--- EXERCISE MATERIAL ---
== Segment start ==

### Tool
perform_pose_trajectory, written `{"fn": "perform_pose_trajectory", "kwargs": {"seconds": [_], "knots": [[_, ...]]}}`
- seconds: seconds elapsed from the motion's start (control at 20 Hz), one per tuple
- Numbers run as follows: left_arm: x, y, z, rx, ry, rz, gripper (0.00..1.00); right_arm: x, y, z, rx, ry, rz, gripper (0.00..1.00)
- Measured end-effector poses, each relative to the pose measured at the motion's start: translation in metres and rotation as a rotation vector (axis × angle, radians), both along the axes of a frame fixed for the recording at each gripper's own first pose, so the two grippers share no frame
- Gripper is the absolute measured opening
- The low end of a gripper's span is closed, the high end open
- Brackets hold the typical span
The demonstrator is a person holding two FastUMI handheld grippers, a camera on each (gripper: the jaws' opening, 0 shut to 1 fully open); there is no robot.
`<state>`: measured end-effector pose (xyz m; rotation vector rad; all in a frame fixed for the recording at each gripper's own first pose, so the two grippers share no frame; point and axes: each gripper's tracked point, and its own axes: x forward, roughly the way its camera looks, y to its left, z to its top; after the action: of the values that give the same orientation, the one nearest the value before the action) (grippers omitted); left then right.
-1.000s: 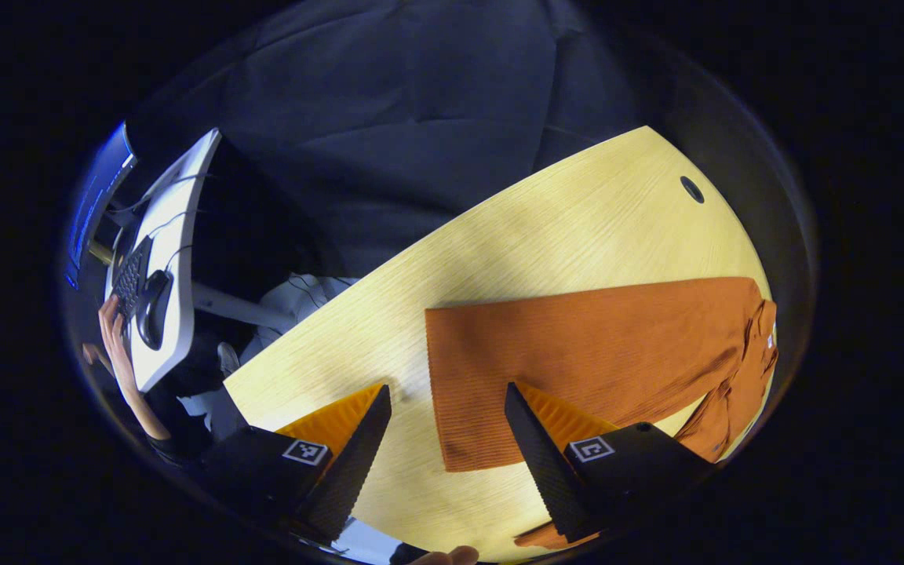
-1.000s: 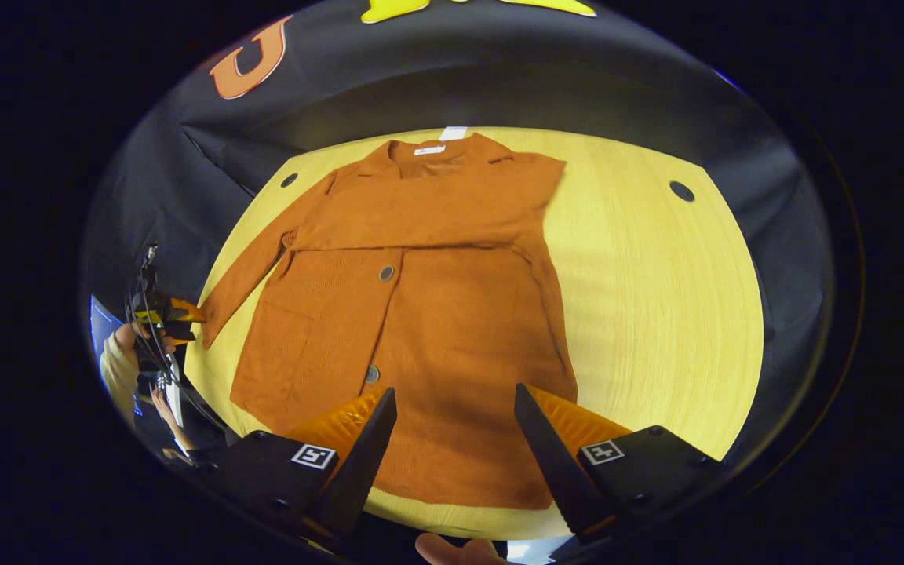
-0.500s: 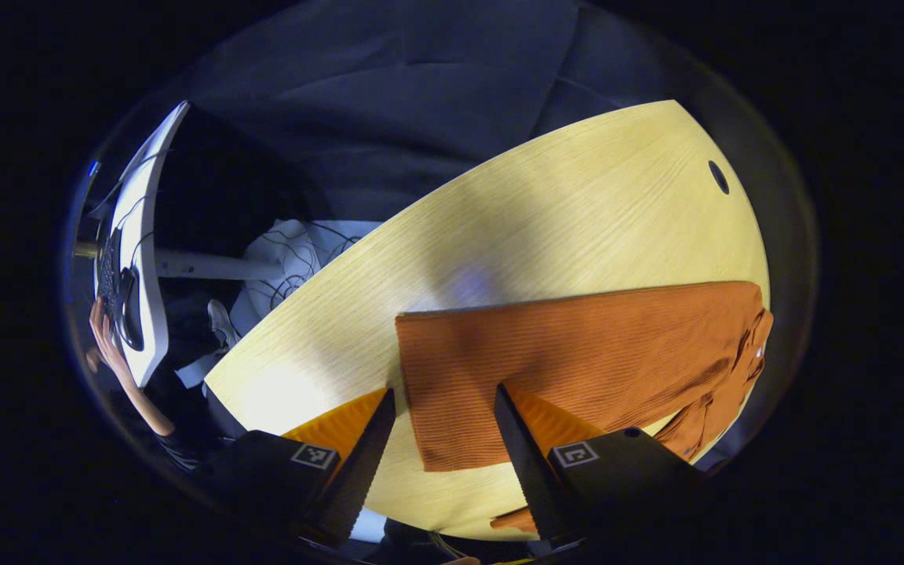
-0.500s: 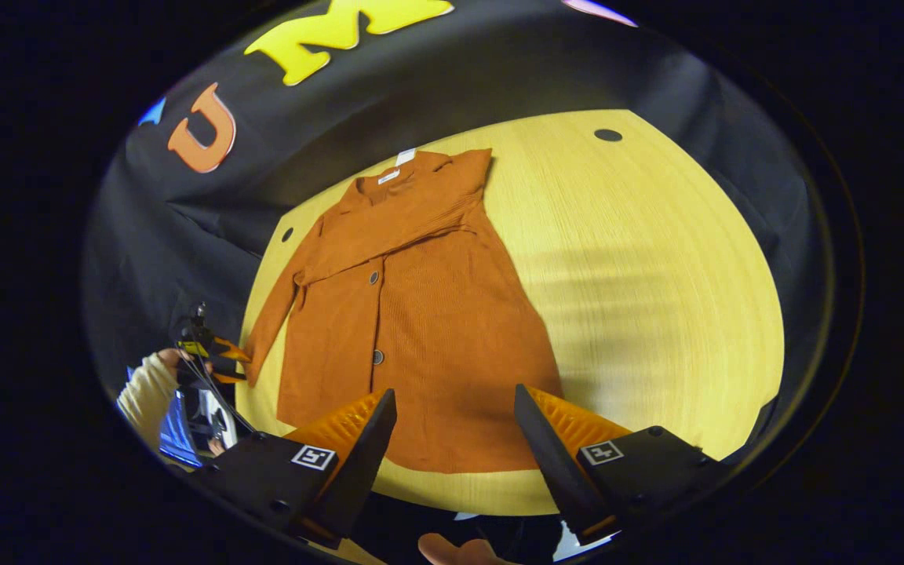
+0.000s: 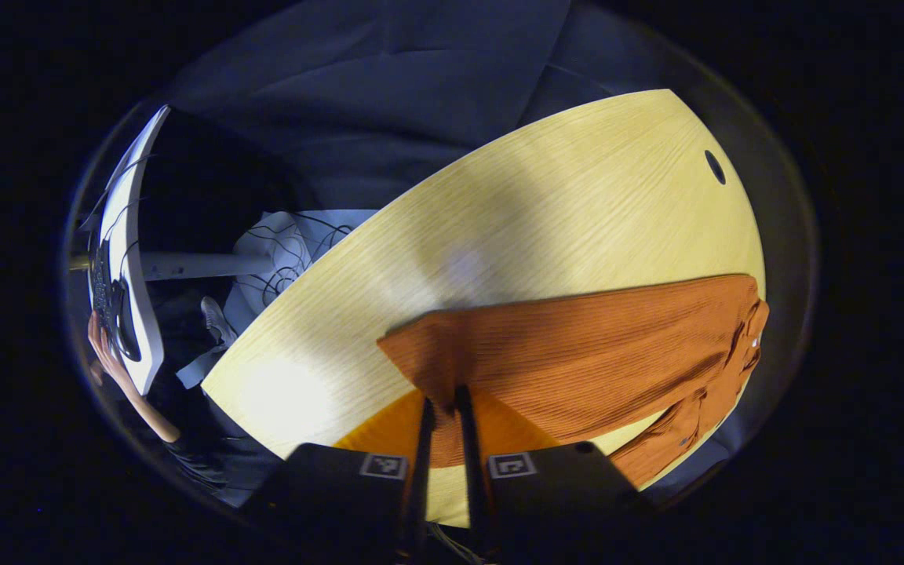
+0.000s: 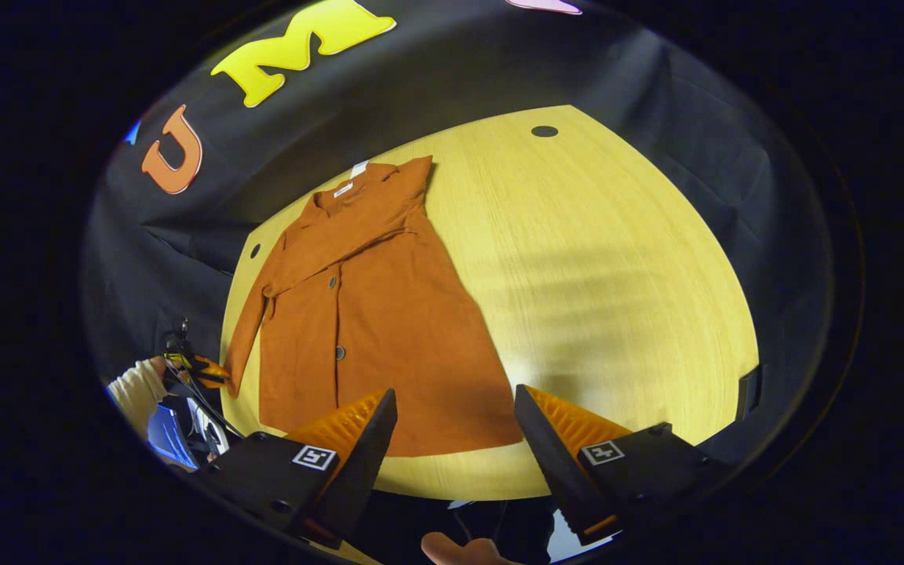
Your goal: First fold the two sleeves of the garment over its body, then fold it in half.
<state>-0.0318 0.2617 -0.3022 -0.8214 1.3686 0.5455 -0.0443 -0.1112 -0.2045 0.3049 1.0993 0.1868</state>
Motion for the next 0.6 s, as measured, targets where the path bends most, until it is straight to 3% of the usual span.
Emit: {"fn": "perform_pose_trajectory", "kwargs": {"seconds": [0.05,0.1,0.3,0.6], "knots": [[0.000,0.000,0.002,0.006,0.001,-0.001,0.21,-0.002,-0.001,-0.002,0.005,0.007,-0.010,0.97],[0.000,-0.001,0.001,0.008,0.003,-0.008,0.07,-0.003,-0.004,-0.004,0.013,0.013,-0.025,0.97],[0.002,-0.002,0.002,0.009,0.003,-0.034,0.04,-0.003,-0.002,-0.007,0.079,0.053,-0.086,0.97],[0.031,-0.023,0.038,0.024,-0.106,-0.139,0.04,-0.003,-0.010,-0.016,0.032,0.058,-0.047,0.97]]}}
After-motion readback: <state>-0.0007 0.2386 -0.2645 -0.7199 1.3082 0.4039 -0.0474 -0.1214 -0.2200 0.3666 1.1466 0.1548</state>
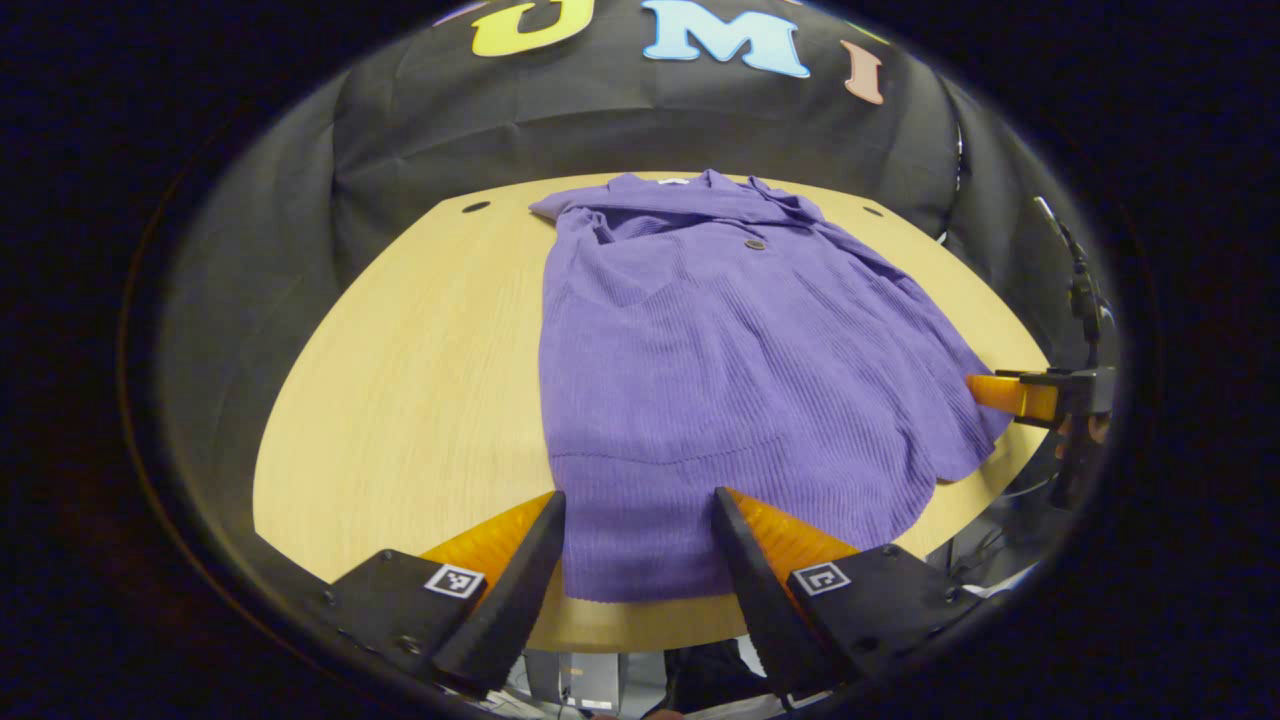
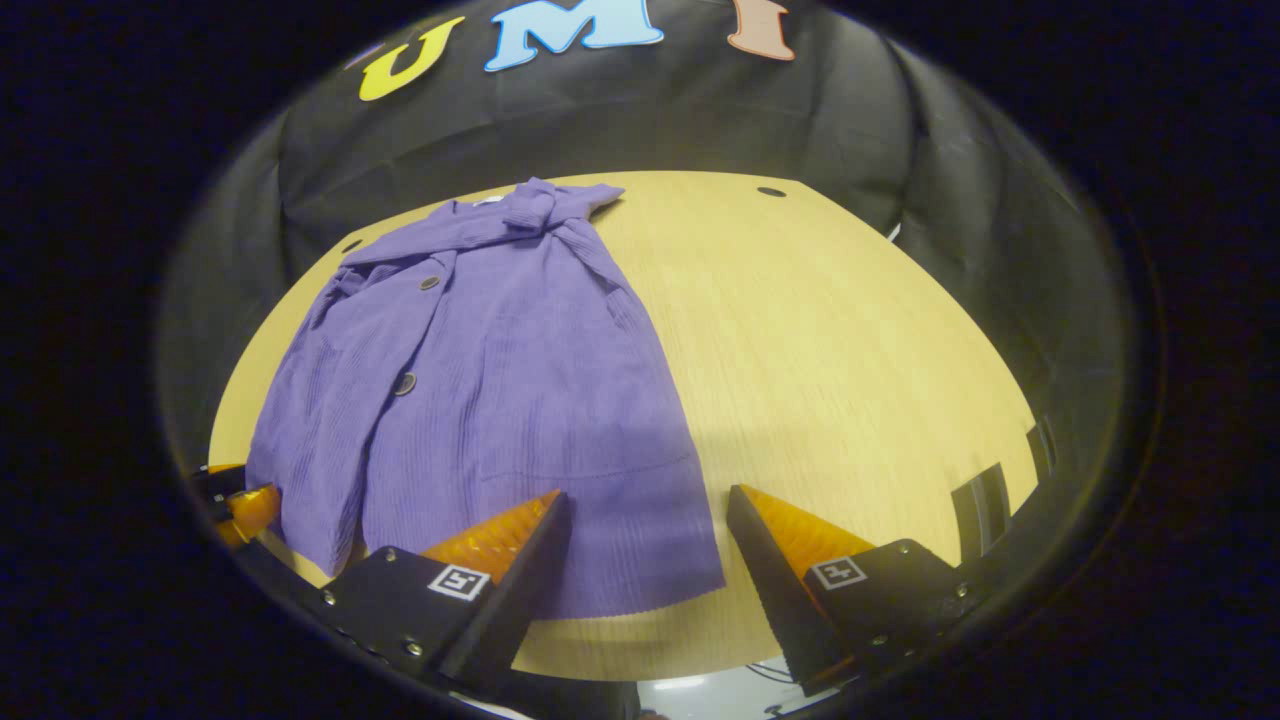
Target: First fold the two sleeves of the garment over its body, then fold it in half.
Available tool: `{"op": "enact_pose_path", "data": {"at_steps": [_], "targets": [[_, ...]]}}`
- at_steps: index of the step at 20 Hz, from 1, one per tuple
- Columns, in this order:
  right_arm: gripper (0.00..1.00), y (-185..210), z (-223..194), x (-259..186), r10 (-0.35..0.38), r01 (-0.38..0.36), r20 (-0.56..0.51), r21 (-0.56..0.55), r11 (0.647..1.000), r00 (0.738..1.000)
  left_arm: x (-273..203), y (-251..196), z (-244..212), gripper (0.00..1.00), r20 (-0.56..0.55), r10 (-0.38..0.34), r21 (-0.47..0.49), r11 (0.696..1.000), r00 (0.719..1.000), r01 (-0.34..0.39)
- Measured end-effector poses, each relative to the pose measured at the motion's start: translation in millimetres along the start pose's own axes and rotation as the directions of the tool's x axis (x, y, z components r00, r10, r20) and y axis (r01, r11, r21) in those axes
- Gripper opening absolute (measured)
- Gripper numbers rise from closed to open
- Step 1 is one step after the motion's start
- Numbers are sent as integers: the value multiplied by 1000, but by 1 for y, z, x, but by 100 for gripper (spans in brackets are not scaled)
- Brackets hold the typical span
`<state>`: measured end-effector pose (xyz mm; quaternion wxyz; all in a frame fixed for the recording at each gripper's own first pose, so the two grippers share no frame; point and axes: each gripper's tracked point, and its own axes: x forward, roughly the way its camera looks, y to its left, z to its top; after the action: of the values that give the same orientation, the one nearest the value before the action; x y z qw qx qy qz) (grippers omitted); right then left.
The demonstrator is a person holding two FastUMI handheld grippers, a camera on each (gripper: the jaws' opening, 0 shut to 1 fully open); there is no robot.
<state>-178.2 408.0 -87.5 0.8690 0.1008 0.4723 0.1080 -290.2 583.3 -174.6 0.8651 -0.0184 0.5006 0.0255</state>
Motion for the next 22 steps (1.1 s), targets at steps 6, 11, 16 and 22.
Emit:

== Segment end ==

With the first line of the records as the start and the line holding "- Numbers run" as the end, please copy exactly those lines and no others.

--- RESPONSE BELOW ---
### Tool
perform_pose_trajectory, written `{"fn": "perform_pose_trajectory", "kwargs": {"seconds": [_], "knots": [[_, ...]]}}`
- seconds: seconds elapsed from the motion's start (control at 20 Hz), one per tuple
- Numbers run as follows: left_arm: x, y, z, rx, ry, rz, gripper (0.00..1.00); right_arm: x, y, z, rx, ry, rz, gripper (0.00..1.00)

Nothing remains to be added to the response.